[Records from a data collection]
* * * * * * *
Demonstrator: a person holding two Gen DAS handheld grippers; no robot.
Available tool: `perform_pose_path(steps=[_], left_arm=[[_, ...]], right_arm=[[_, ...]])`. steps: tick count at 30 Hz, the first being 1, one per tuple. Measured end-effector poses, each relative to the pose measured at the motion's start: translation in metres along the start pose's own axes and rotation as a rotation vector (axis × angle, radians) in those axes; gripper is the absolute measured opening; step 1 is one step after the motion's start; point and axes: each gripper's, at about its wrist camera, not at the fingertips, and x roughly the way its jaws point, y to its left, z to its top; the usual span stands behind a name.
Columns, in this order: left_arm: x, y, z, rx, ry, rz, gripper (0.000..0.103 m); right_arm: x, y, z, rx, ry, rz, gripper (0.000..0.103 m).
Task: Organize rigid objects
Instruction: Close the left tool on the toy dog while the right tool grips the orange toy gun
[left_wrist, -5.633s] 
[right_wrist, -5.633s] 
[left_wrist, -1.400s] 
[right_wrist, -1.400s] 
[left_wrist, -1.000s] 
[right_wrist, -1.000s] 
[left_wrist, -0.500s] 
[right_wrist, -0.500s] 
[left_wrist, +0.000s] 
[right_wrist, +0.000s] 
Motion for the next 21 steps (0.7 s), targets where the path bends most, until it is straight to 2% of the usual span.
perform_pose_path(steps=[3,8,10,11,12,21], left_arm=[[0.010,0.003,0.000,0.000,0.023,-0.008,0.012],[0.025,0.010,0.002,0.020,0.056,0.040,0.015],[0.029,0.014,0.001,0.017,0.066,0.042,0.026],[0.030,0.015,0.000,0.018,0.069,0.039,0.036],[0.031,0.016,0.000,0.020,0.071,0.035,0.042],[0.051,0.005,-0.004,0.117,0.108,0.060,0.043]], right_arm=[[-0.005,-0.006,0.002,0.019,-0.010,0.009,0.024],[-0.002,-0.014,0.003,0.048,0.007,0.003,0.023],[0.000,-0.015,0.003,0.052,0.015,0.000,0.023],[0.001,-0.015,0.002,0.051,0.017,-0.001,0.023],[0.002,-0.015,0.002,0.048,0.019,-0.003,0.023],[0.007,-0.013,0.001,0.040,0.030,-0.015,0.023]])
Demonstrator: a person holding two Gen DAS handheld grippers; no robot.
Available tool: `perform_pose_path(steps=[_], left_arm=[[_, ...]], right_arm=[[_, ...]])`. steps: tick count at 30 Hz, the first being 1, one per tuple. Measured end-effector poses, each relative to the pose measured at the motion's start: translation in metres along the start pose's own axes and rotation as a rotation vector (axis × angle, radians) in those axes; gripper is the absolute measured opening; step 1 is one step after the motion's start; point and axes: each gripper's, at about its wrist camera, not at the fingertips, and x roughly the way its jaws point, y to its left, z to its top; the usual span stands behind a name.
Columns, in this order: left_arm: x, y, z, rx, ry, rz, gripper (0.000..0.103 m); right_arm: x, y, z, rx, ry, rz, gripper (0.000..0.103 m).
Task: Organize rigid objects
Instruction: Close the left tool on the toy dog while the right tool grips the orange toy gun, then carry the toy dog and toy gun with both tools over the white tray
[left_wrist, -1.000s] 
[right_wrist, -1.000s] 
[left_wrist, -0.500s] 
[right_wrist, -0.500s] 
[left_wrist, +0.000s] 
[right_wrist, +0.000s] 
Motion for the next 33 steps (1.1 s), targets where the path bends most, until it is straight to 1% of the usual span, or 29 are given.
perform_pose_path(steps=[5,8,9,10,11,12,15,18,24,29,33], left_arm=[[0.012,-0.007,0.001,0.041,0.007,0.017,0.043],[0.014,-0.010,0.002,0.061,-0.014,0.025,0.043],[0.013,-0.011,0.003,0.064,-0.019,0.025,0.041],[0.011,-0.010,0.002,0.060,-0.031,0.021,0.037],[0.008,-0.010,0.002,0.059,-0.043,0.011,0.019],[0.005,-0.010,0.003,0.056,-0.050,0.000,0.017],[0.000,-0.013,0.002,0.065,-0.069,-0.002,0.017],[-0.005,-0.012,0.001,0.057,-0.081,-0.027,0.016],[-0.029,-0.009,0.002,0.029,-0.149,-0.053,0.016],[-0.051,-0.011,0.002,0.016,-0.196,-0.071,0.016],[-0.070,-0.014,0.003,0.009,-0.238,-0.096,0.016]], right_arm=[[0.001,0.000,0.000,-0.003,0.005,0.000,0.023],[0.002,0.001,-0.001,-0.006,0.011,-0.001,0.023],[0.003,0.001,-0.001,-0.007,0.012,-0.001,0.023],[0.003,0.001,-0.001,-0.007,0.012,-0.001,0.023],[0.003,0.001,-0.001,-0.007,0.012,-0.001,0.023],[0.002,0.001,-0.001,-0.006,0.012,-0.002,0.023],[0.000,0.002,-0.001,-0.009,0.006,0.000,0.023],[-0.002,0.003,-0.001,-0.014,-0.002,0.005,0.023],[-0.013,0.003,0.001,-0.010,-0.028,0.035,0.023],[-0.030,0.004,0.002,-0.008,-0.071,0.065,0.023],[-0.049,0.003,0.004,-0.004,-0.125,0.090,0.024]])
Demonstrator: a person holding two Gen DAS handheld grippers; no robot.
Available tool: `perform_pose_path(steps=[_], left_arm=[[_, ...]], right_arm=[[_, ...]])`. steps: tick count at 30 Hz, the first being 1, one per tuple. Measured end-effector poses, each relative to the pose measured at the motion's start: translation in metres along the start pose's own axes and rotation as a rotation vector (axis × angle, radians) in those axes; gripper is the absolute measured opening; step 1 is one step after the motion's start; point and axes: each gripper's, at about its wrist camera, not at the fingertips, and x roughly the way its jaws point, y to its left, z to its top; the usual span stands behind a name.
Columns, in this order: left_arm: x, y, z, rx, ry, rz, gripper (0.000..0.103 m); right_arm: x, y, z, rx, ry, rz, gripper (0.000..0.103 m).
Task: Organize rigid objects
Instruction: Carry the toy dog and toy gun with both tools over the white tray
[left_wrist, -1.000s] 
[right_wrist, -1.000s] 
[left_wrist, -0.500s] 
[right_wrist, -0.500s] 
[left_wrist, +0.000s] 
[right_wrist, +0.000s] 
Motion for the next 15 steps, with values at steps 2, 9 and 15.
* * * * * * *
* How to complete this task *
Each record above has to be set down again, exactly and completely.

* Output of the task *
Demonstrator: a person holding two Gen DAS handheld grippers; no robot.
Available tool: `perform_pose_path(steps=[_], left_arm=[[_, ...]], right_arm=[[_, ...]])`. steps: tick count at 30 Hz, the first being 1, one per tuple. Measured end-effector poses, each relative to the pose measured at the motion's start: translation in metres along the start pose's own axes and rotation as a rotation vector (axis × angle, radians) in those axes; gripper is the absolute measured opening; step 1 is one step after the motion's start; point and axes: each gripper's, at about its wrist camera, not at the fingertips, and x roughly the way its jaws point, y to its left, z to its top; the usual span stands behind a name.
Columns, in this order: left_arm: x, y, z, rx, ry, rz, gripper (0.000..0.103 m); right_arm: x, y, z, rx, ry, rz, gripper (0.000..0.103 m).
Task: Organize rigid objects
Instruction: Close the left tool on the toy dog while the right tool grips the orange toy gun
[left_wrist, -5.633s] 
[right_wrist, -5.633s] 
[left_wrist, -1.400s] 
[right_wrist, -1.400s] 
[left_wrist, -1.000s] 
[right_wrist, -1.000s] 
[left_wrist, -0.500s] 
[right_wrist, -0.500s] 
[left_wrist, +0.000s] 
[right_wrist, +0.000s] 
Motion for the next 21 steps (0.7 s), targets where the path bends most, until it is straight to 2% of the usual span.
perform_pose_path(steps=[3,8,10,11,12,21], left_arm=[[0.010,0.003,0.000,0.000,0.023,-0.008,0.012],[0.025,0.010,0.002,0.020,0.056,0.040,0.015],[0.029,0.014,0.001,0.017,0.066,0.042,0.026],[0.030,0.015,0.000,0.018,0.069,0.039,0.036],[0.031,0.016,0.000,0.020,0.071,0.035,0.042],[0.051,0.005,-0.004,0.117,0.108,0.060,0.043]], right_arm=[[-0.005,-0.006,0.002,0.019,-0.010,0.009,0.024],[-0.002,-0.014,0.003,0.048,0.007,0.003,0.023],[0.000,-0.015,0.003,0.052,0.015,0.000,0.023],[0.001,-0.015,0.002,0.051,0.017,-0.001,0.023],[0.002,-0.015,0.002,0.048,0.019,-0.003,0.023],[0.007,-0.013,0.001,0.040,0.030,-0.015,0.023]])
Demonstrator: a person holding two Gen DAS handheld grippers; no robot.
Available tool: `perform_pose_path(steps=[_], left_arm=[[_, ...]], right_arm=[[_, ...]])`. steps: tick count at 30 Hz, the first being 1, one per tuple. Measured end-effector poses, each relative to the pose measured at the motion's start: translation in metres along the start pose's own axes and rotation as a rotation vector (axis × angle, radians) in those axes; gripper is the absolute measured opening; step 1 is one step after the motion's start; point and axes: each gripper's, at about its wrist camera, not at the fingertips, and x roughly the way its jaws point, y to its left, z to its top; the usual span stands behind a name.
Columns, in this order: left_arm: x, y, z, rx, ry, rz, gripper (0.000..0.103 m); right_arm: x, y, z, rx, ry, rz, gripper (0.000..0.103 m).
Task: Organize rigid objects
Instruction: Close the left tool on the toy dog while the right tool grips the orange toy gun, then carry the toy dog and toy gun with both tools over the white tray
[left_wrist, -1.000s] 
[right_wrist, -1.000s] 
[left_wrist, -0.500s] 
[right_wrist, -0.500s] 
[left_wrist, +0.000s] 
[right_wrist, +0.000s] 
Motion for the next 33 steps (1.1 s), targets where the path bends most, until it is straight to 1% of the usual span, or 29 are given.
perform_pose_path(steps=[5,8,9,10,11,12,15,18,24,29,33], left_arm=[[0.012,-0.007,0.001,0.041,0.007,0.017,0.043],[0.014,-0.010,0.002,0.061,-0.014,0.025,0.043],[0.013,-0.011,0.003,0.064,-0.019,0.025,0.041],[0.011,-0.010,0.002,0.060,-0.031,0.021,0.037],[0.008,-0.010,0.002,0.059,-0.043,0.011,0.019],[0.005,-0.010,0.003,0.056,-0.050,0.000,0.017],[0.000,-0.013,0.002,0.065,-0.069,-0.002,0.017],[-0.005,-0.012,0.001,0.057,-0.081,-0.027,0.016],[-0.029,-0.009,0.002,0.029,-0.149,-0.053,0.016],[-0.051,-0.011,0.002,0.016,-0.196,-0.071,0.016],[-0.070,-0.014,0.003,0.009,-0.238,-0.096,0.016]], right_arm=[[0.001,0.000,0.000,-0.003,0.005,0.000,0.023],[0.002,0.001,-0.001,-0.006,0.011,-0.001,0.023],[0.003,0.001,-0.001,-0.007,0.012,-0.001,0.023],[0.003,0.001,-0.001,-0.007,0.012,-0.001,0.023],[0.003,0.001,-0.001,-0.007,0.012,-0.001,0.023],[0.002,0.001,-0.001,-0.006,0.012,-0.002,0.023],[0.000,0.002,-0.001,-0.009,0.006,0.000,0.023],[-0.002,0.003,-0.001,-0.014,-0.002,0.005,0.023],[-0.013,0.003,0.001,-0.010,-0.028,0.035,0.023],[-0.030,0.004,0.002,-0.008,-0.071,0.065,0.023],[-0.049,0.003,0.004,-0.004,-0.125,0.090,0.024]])
Demonstrator: a person holding two Gen DAS handheld grippers; no robot.
Available tool: `perform_pose_path(steps=[_], left_arm=[[_, ...]], right_arm=[[_, ...]])`. steps: tick count at 30 Hz, the first being 1, one per tuple. Measured end-effector poses, each relative to the pose measured at the motion's start: translation in metres along the start pose's own axes and rotation as a rotation vector (axis × angle, radians) in those axes; gripper is the absolute measured opening; step 1 is one step after the motion's start; point and axes: each gripper's, at about its wrist camera, not at the fingertips, and x roughly the way its jaws point, y to its left, z to its top; the usual span stands behind a name.
Columns, in this order: left_arm: x, y, z, rx, ry, rz, gripper (0.000..0.103 m); right_arm: x, y, z, rx, ry, rz, gripper (0.000..0.103 m).
Task: Organize rigid objects
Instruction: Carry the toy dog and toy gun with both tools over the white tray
[left_wrist, -1.000s] 
[right_wrist, -1.000s] 
[left_wrist, -0.500s] 
[right_wrist, -0.500s] 
[left_wrist, +0.000s] 
[right_wrist, +0.000s] 
Motion for the next 15 steps, with values at steps 2, 9 and 15.

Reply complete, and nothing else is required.